“Yes,” I replied.
“Should I bring my gloves?”
“Yes, bring everything warm that you have,” I said. Sam went up to his hotel room and came back with his scarf, his gloves and nothing else.
“Where’s your coat?” I demanded.
“This is my coat,” he said. I looked down at his suit jacket and back up at his face, confused.
“Okay,” I said finally. “Come on then.” I walked outside, a little worried how Sam and I were going to get along if he didn’t even understand the meaning of the words “Wisconsin” and “Winter” in the same sentence.
Sam assured me, however, that he was tough, and true to his word – no matter how much I baited him – he didn’t complain.
Tough is a good word to describe Sam.

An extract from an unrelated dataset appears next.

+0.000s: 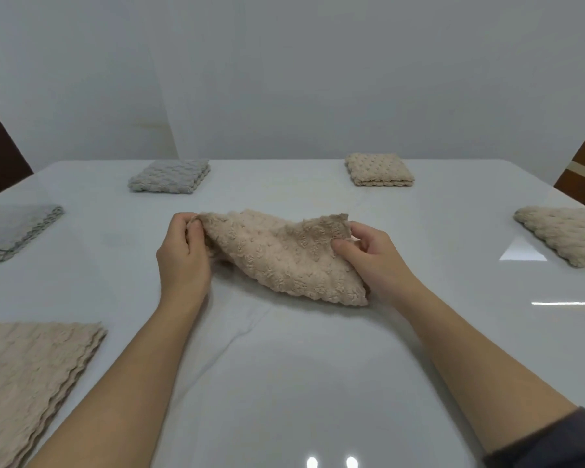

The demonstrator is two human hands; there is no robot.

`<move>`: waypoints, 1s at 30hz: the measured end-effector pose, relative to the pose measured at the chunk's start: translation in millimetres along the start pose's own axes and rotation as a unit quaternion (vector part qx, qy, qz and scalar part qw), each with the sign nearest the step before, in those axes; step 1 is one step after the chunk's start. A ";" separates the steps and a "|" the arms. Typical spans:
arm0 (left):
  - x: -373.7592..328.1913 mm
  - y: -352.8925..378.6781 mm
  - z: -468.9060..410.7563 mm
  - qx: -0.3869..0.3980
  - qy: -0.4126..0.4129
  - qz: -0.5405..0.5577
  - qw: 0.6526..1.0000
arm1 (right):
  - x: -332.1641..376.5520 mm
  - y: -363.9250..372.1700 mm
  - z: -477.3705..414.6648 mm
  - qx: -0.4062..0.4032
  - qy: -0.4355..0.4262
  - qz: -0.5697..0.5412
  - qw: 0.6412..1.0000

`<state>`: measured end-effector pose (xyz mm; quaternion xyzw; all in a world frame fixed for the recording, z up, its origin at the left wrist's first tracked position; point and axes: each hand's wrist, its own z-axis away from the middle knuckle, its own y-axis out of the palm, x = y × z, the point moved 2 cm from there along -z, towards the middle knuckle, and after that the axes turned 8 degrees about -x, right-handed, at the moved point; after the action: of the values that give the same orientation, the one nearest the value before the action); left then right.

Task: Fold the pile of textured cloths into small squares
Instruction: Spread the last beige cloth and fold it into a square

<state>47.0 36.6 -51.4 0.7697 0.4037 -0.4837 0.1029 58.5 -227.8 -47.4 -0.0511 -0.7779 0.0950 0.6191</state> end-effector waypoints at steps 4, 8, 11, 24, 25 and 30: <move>3.5 -9.9 -8.2 -0.015 0.050 -0.012 0.999 | 10.5 -11.6 1.0 -0.026 -0.012 -0.075 0.997; -0.7 -9.7 -5.0 0.065 -0.013 0.106 0.992 | 20.4 -14.7 9.5 0.169 0.083 -0.226 0.956; -4.9 -15.2 -3.7 0.063 -0.011 0.127 0.990 | 20.4 -11.8 13.0 0.266 0.117 -0.224 0.930; -32.8 -31.0 -0.5 0.173 0.081 0.110 0.976 | -7.5 1.2 4.5 0.110 -0.012 0.505 0.856; -33.9 -31.3 0.1 0.189 0.080 0.106 0.973 | -9.6 -2.0 3.3 0.108 -0.001 0.505 0.857; -34.9 -26.2 3.3 0.353 0.032 0.111 0.928 | -12.5 -7.7 0.5 0.042 -0.004 0.474 0.879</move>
<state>18.7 33.7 -18.2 0.8112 0.1223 -0.5555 -0.1357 61.2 -237.8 -57.8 -0.3871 -0.6585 0.4104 0.4980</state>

Not in the traditional steel factory sense of the word, but in the hard-hitting, no-nonsense kind of way. He’s interested in people, he’s interested in change, and he wants to know how to bring the two together.
He’s practical about where he comes from, the detours he’s taken, and turns the notion of a designated path on its head. And perhaps that is what is so refreshing about Sam. He’s straightforward, but uniquely human at the same time. Like when after a particularly meaningful story, Sam stated, “I wore socks today. I hate wearing socks.”
Sam gave his speech on Wednesday night (which was really good), and we all went out to dinner afterwards. And on Thursday, Sam and I proceeded to spend fifteen hours together straight. We went on a tour of Madison into the shops, and the art museum, and our Capitol (although Sam insists that “It’s pretty, huh?” isn’t really a tour at all), and then off to lunch meetings, coffee shop meetings, sushi dinner with Employee Evolution, after-dinner drinks, and after-drink conversations.
And as we moved throughout the day, I felt how great it was to be making a new friend. It’s single-handedly one of the most powerful things, to begin to trust someone, to share your dreams and goals, and your frustrations and anger. To have a mutual respect and desire to change the world. Our generation thrives so much on loose connections, Facebook friends, being quasi-anonymous, that making deep connections often seems like too much work.
But it’s not. It’s just being observant and open. It’s asking the questions beyond simply where you come from and what you do:
“Why are you controversial?”
“How can we work together?”
“Why are you so tight-lipped about your dating life?”
“Do you think you’re moving too slowly?”
“What’s the soundtrack to your life?”
“Do you work out of this coffee shop often?”
“What’s the story behind changing your beliefs?”
“How did you know your wife was the one?”
“What does edgy mean?”
Sam and I asked each other these very questions. It’s about investigating and caring about who the other person is. It’s about wanting to know someone intimately, because that’s all we really want anyway. To be known, appreciated, challenged.
When I meet with people, even CEOs or semi-celebrities, the most interesting discussion always happens after we should have ended the meeting. It’s the point where you can get up and leave, or you can ask another question, an unexpected question, a silly or meaningful question, but a question that pushes deeper.
It’s easy to ask the basic questions. But friendships aren’t forged, and change doesn’t happen with easy questions. Instead, you have to ask the story behind those questions.
You have to reach around and ask about the cup of cold coffee sitting on the black table with the guy standing in a kilt on the staircase. You have to ask about that. You have to ask about who a person is.